Holden Caulfiled’s true essence, and thus Salinger’s, is probably somewhere between the view of him as a bastion of adolescent frustration and that of him as a tower of privileged immaturity. He probably was as much the everyman teenager as he was the ungrateful rich kid. But, even if the character is bit conflicted, the fact remains that Salinger’s great work has resonated with young readers, mostly male, for nearly sixty years. I first read The Catcher in the Rye when I was twenty-two, which is close to how old Salinger was when he wrote it in the early 40s, and I felt like he had somehow got inside my mind, taken my thoughts, and printed them out, all while mastering time travel so that he could do it forty years before I was born. The book that’s spoken to me the clearest in my life is Vonnegut’s Slaughterhouse-Five, but the only book that I’ve ever felt could have been written about me was The Catcher in the Rye. I’m not novel in feeling this way, in fact I’m trite and hackneyed, but it’s the truth nonetheless. As fascinatingly odd as his life was, and as surprisingly bare as his collection of works was, J.D. Salinger deserves to be praised because no one has ever captured the essence of what it feels like to be an adolescent male better than he did. Others have done it well, brilliantly even, but no one did it as perfectly, as masterfully as Salinger.

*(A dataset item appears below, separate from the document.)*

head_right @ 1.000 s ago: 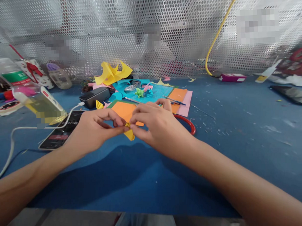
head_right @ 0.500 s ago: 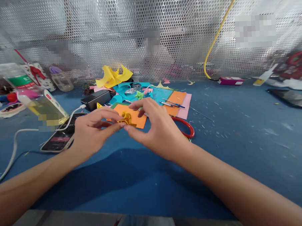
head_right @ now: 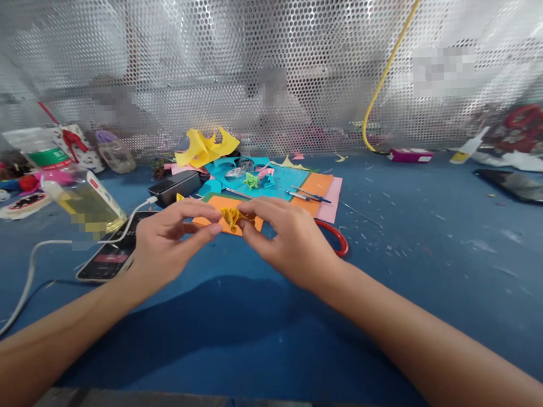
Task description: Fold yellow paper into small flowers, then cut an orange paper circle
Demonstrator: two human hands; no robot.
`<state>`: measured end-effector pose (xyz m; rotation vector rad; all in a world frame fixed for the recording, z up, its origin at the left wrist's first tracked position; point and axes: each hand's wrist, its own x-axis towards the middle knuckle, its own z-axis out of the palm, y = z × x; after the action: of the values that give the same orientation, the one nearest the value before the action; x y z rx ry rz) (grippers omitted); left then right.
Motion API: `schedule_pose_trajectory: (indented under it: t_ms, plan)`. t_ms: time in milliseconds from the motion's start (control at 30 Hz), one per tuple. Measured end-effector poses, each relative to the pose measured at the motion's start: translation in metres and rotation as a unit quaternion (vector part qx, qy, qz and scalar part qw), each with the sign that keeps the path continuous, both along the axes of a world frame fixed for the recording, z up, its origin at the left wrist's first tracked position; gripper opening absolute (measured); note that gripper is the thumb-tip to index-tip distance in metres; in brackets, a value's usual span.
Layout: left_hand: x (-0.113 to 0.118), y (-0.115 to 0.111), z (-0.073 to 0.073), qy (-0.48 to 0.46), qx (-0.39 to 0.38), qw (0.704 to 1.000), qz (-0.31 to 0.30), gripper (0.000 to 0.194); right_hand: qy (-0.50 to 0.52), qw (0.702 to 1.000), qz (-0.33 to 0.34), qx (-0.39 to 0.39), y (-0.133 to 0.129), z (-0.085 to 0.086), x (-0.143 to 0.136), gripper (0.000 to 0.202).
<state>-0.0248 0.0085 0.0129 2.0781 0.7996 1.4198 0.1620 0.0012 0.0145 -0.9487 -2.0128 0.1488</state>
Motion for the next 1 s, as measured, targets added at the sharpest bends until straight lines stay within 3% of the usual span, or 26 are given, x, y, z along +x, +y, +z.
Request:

It’s sad that he chose to keep himself from the world for so long; there are no doubt many terrible things that can come with fame, as Salinger knew all too well, with the grand example of Mark David Chapman naming The Catcher in the Rye as the reason he murdered John Lennon, but there are many nice things that come with notoriety as well. It couldn’t have hurt for him to occasionally have heard how his novel positively affected people. The effect that The Catcher and the Rye has had on the world is incalculable; it’s influence is so broad and far reaching that it has likely personally affect just about everyone who has ever been exposed to popular culture in any way. We should all be thankful that J.D. Salinger chose to engage in the world for the short period that he did and be doubly thankful that he’ll finally get the complete level of isolation that he craved.